The last time I visited her she slept in her bed the hour-and-a-half of my visit. I sat on a chair next to her and read the last two chapters of the book I brought on my first visit: Grayson, the story of a woman who helps a baby whale and his mother reunite in the waters off Seal Beach, California. This time, reading it soothed me and kept me from focusing on how she had changed. She had gotten so thin, just a skeleton. She didn’t look at me with her charming smile that was as much eyes as mouth; she lay there, mouth open, unmoving, I even checked a few times to see that her blanket rose and fell. I kept focused on the words and the story, because they soothed me and I hoped they did her, somewhere in her sleep.

The reading was a joyful recollection of being witness to the effervescence of dolphins swimming and playing together, and then experiencing the moving reunion of a mother whale and her child. It was stunningly beautiful in its simplicity, in its appreciation and celebration of life. While I wasn’t able to engage M at this moment, I was able to present myself to her, one last time, with words and a tone that, I hope, reflected the love that she had shared with the people in her life—and got back from them—us.


The Couples

Chincoteague Beach 2018

All around me people are holding hands. Hand covering hand. Thumb caressing back of hand. Fingers soothing fingers. The gentlest of here I am gestures continually, lovingly, regretfully, thankfully. The activity room in a memory care facility. Husbands and wives. Non-patients soothing patients, their spouses.
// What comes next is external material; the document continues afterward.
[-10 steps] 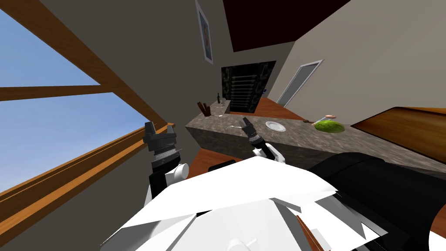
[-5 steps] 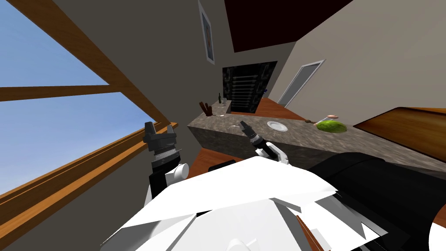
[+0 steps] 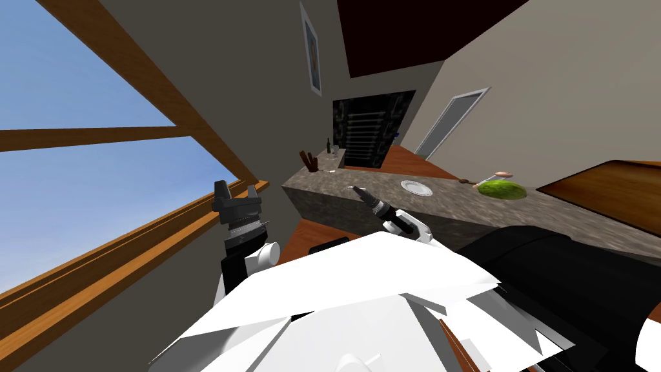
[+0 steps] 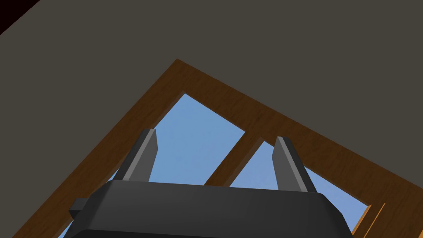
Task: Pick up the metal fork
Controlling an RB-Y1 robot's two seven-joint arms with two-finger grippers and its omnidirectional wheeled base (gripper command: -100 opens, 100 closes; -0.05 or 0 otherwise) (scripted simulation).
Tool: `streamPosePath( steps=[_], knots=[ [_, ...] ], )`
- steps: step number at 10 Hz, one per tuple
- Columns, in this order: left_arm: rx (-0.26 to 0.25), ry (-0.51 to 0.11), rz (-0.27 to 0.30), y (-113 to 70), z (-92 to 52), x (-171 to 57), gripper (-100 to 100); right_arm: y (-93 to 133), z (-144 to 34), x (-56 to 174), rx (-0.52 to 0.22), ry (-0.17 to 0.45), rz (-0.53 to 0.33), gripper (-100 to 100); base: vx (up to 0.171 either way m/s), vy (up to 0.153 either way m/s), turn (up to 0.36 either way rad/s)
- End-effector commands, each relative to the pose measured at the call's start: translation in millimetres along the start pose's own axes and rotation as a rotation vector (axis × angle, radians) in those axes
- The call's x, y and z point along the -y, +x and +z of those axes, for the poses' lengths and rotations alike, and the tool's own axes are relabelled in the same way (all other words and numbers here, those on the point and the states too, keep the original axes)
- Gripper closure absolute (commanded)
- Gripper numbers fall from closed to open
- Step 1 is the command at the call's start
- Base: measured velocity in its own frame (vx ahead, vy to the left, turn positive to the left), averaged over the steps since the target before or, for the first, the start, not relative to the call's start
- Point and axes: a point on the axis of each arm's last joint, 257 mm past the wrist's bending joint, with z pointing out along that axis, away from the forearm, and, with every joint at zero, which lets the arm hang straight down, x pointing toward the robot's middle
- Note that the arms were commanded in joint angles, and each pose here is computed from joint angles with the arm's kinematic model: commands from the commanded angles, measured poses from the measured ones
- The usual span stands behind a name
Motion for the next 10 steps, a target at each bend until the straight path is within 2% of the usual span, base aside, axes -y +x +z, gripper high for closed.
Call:
streamPosePath(
  steps=[1, 2, 3, 4, 5, 6, 7, 8, 9, 10],
  knots=[
    [0.000, 0.000, 0.000, 0.0, 0.0, 0.0, 0, 4.3, -3.4, 8.8, -0.043, 0.016, -0.031, -100, 0.035, 0.049, 0.026],
    [0.000, 0.000, 0.000, 0.0, 0.0, 0.0, 0, 12.8, -11.6, 24.7, -0.095, 0.048, -0.072, -100, 0.045, 0.061, 0.064],
    [0.000, 0.000, 0.000, 0.0, 0.0, 0.0, 0, 12.9, -12.9, 25.4, -0.112, 0.049, -0.083, -100, 0.036, 0.047, 0.040],
    [0.000, 0.000, 0.000, 0.0, 0.0, 0.0, 0, 20.0, -23.0, 42.4, -0.166, 0.082, -0.127, -100, 0.046, 0.057, 0.081],
    [0.000, 0.000, 0.000, 0.0, 0.0, 0.0, 0, 19.7, -24.3, 43.2, -0.182, 0.084, -0.138, -100, 0.046, 0.046, 0.038],
    [0.000, 0.000, 0.000, 0.0, 0.0, 0.0, 0, 25.0, -36.1, 61.1, -0.237, 0.118, -0.184, -100, 0.068, 0.048, 0.090],
    [0.000, 0.000, 0.000, 0.0, 0.0, 0.0, 0, 24.2, -37.7, 62.0, -0.254, 0.120, -0.196, -100, 0.052, 0.041, 0.043],
    [0.000, 0.000, 0.000, 0.0, 0.0, 0.0, 0, 27.5, -51.1, 80.5, -0.308, 0.156, -0.243, -100, 0.059, 0.050, 0.105],
    [0.000, 0.000, 0.000, 0.0, 0.0, 0.0, 0, 26.1, -52.9, 81.4, -0.327, 0.157, -0.256, -100, 0.055, 0.043, 0.043],
    [0.000, 0.000, 0.000, 0.0, 0.0, 0.0, 0, 27.3, -67.7, 100.1, -0.380, 0.194, -0.304, -100, 0.072, 0.054, 0.096]
  ],
)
Watching them I can imagine scenes from other, healthier, times on a drive, at a celebration, on a walk, when the fingers of both were grasped in love and unity, while now they are the hands of the caregiver and the care-receiver.
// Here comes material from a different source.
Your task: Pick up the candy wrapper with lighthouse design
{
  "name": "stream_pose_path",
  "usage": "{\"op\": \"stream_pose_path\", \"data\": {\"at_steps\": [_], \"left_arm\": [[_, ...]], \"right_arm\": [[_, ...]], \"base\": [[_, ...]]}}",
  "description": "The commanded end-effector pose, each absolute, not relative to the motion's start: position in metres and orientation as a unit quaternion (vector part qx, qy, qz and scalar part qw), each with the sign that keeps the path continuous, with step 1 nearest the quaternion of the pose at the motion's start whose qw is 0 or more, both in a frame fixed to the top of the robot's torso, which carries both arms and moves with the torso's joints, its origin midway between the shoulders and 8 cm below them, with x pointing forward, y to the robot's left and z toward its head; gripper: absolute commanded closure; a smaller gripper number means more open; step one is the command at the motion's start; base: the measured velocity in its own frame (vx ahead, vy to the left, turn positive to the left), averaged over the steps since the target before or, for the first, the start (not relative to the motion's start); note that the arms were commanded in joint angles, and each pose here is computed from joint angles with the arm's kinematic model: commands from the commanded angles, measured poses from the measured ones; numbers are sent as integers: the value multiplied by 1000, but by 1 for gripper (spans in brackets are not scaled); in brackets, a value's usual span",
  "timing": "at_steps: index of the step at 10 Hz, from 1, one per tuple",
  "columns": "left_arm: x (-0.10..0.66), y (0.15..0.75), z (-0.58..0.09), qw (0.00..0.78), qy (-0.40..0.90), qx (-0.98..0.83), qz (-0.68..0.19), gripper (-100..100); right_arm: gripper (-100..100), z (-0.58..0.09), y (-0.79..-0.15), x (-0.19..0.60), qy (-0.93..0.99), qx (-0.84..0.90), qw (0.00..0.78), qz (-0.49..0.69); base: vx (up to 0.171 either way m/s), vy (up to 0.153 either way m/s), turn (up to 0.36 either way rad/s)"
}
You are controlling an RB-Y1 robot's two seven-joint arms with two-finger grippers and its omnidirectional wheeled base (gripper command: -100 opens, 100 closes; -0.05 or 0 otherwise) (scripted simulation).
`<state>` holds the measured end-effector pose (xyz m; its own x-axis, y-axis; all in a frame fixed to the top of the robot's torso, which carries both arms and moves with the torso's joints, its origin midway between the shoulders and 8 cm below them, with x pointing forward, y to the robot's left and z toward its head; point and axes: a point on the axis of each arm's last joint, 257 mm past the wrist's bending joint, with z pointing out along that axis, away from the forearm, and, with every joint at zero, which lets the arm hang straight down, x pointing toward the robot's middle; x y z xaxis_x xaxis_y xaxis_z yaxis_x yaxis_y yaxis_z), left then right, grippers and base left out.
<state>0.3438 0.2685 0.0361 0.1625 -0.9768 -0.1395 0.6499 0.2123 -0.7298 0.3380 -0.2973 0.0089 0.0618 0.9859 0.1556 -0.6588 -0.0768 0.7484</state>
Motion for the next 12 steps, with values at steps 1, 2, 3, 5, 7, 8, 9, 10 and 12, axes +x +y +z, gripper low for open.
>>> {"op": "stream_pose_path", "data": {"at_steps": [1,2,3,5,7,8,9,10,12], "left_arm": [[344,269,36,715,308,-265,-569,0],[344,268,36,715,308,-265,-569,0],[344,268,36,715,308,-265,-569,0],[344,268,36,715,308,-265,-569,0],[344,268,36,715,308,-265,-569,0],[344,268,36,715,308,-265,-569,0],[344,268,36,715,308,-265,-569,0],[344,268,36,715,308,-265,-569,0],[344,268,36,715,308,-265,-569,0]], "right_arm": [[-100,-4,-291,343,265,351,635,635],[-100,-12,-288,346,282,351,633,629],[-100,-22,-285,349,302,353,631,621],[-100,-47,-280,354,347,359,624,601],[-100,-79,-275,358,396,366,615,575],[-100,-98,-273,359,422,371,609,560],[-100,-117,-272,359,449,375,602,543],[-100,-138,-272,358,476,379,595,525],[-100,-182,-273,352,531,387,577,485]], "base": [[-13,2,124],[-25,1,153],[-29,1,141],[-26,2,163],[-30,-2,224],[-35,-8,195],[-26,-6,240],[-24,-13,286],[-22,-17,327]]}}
It is both a sad and joyful scene. This is love as an expression of concern and history, not passion. It is not the necessary culmination of a lifetime spent together; it is what may happen when one mind remains intact and the other wanders, then goes beyond reach.
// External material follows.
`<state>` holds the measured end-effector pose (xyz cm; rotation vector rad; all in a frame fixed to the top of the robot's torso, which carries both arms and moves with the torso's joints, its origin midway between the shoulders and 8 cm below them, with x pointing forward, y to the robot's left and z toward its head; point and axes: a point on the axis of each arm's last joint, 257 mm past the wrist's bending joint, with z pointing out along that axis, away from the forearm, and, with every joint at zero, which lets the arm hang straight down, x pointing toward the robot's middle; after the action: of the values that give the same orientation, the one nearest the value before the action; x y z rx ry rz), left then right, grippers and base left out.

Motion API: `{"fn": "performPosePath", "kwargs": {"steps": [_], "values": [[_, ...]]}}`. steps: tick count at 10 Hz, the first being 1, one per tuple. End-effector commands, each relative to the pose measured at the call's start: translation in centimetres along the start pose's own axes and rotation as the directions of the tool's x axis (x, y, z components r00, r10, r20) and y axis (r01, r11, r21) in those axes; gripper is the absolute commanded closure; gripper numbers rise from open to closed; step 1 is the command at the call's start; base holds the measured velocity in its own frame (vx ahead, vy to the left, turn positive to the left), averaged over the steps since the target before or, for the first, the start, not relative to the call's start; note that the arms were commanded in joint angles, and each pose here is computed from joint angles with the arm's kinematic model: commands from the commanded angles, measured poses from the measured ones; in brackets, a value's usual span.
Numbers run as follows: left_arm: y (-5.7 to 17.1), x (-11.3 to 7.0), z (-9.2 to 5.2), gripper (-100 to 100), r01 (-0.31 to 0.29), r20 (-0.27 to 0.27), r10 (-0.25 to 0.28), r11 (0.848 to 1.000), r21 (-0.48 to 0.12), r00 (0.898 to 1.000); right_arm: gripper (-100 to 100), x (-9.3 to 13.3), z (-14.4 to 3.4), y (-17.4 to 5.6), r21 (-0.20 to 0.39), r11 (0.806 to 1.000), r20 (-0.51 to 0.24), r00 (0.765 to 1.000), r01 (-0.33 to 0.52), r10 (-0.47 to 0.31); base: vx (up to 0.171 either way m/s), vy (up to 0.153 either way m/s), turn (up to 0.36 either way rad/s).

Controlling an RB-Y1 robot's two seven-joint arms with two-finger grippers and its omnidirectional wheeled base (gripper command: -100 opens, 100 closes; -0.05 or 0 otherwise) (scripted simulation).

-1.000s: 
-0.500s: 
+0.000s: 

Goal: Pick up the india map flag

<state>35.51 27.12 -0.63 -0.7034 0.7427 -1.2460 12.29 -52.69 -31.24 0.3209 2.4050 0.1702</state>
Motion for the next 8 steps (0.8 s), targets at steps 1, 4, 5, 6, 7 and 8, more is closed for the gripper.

The man I visit has dementia; my visits often include talking to his wife who visits him daily. She includes him in our conversations. He sits in his wheelchair, occasionally responding. This is and isn’t the man she has loved for decades. This love is a beautiful, painful thing. For me, the volunteer who visits them, who did not know him before, this is who he is; I am not overwhelmed with the imposition of memory on present moment.

Children who are my age, the middle-aged children of these parents who they have and have not lost, look stricken. They cringe at the parent who is in the baby phase, at the parent who may or may not respond to them, at the parent who is so changed, who needs to be in his facility. 

My mother, who lives in Florida, is on a cruise.

In two weeks, it is the yahrzeit (anniversary) of my father’s death nine years ago.

Tomorrow I will make my weekly visit to my patient. It feels like visiting a relative. I enjoy having an older person to visit, to spend time with. Being too, even for an hour, part of a community that lives within the walls of the facility and their minds. So much kindness, gentleness, but remoteness and pain too. Eyes looking: what do they see? Eyes closed: what do they see?

So much of my time is spent with the young, the anxious to go do be, but in these visits, I watch and share. I surprise myself that this can be enough. It is a break from my apartment where alone I live the life I have created for myself. Perhaps these visits help me see that it is an illusion that I am alone. Other people are in my thoughts and I am in theirs. We are connected, holding hands and memories, threads of lives interweaving even as they unravel.